This exciting discovery is a unique 2000 France 2 Cent Euro struck by two obverse dies. It is the only known “Two Headed” Euro coin discovered from any of the countries in the European Monitary Union.
Since twelve member countries use the same reverse dies, it is impossible to determine the origin of these mint errors. This is one of the most dramatic and unique mint error discoveries in modern times. My personal favorite is the 50c Euro / 20c Euro Mule struck by two reverse dies. I am very excited to debut this amazing set in Mint Error News Magazine. On January 1, 2001 the Euro officially became the first common European Currency, replacing the individual National Currencies of the 12 Member Countries of the European Monetary Union. These countries are: Austria, Belgium, Finland, France, Germany, Greece, Ireland, Italy, Luxemborg, Netherlands, Portugal and Spain. Every Euro Coin carries a common reverse design. Each of the 12 Member Countries strike the Euro with its own unique obverse design.

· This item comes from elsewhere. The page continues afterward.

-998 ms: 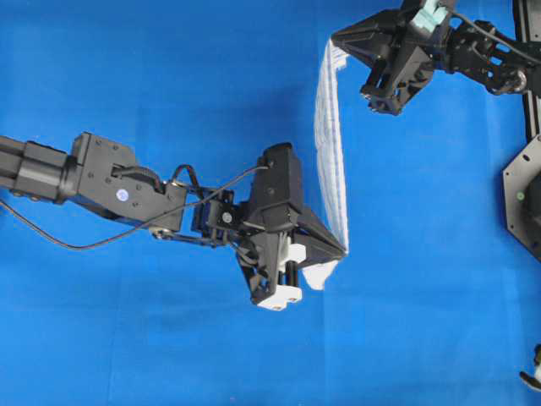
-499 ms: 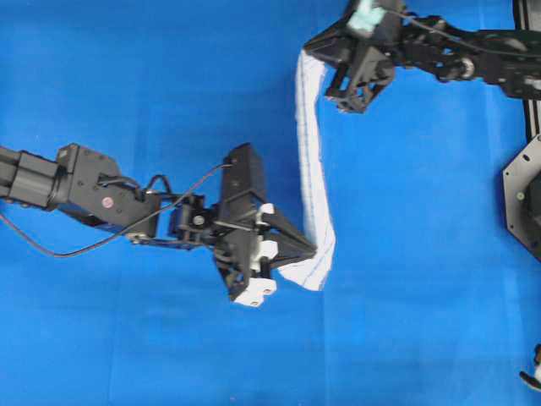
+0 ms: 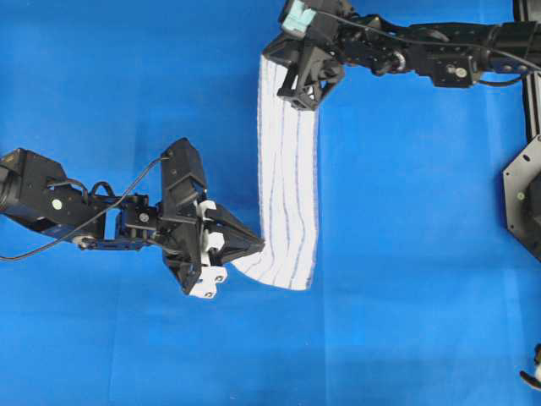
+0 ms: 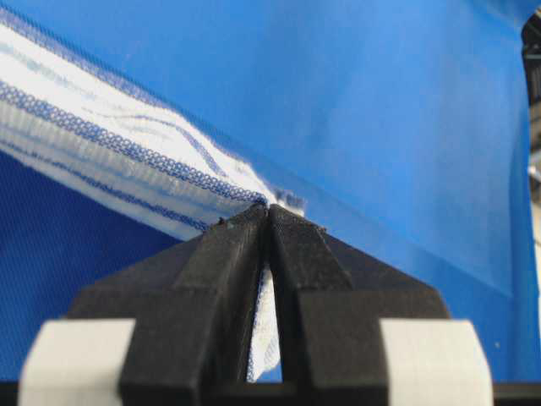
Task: Fold the blue towel.
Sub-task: 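Lower the strip onto the table and open both grippers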
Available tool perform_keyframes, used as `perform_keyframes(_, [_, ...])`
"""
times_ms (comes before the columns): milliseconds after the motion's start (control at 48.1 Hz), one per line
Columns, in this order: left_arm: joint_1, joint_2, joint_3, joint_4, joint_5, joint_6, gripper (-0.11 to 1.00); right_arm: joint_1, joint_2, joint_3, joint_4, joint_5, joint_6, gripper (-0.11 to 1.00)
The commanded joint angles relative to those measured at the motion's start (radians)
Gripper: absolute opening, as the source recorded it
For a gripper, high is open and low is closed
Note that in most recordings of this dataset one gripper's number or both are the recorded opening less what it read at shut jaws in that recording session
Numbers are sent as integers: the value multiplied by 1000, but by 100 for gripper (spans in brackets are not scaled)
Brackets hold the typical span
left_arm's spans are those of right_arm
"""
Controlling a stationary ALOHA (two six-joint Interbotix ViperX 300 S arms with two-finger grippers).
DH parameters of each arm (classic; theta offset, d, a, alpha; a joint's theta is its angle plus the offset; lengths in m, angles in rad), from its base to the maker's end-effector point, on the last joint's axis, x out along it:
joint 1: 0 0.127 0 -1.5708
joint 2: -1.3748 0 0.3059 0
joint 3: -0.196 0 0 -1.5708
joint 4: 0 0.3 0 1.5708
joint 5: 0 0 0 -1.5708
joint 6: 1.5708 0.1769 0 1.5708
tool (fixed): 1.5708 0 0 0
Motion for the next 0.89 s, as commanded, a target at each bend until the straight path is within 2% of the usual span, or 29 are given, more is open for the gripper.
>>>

Regardless of which Country is depicted on the obverse of a Euro Coin, it is accepted in any of the 12 Member Countries. Euro Coins were minted starting in 1999. Not every country struck every denomination of Euro Coins in the first year. By the beginning of 2001 each country had a sufficient supply of Euro Coins on hand. Euro coins were then distributed and released into circulation.
There are approximately thirty genuine two-headed or two-tailed coins that have been authenticated by ANACS, PCGS or NGC. There are only four known "Two Tailed" U.S. coins: three Quarters and one Dime. One of the Quarters recently sold for $80,000.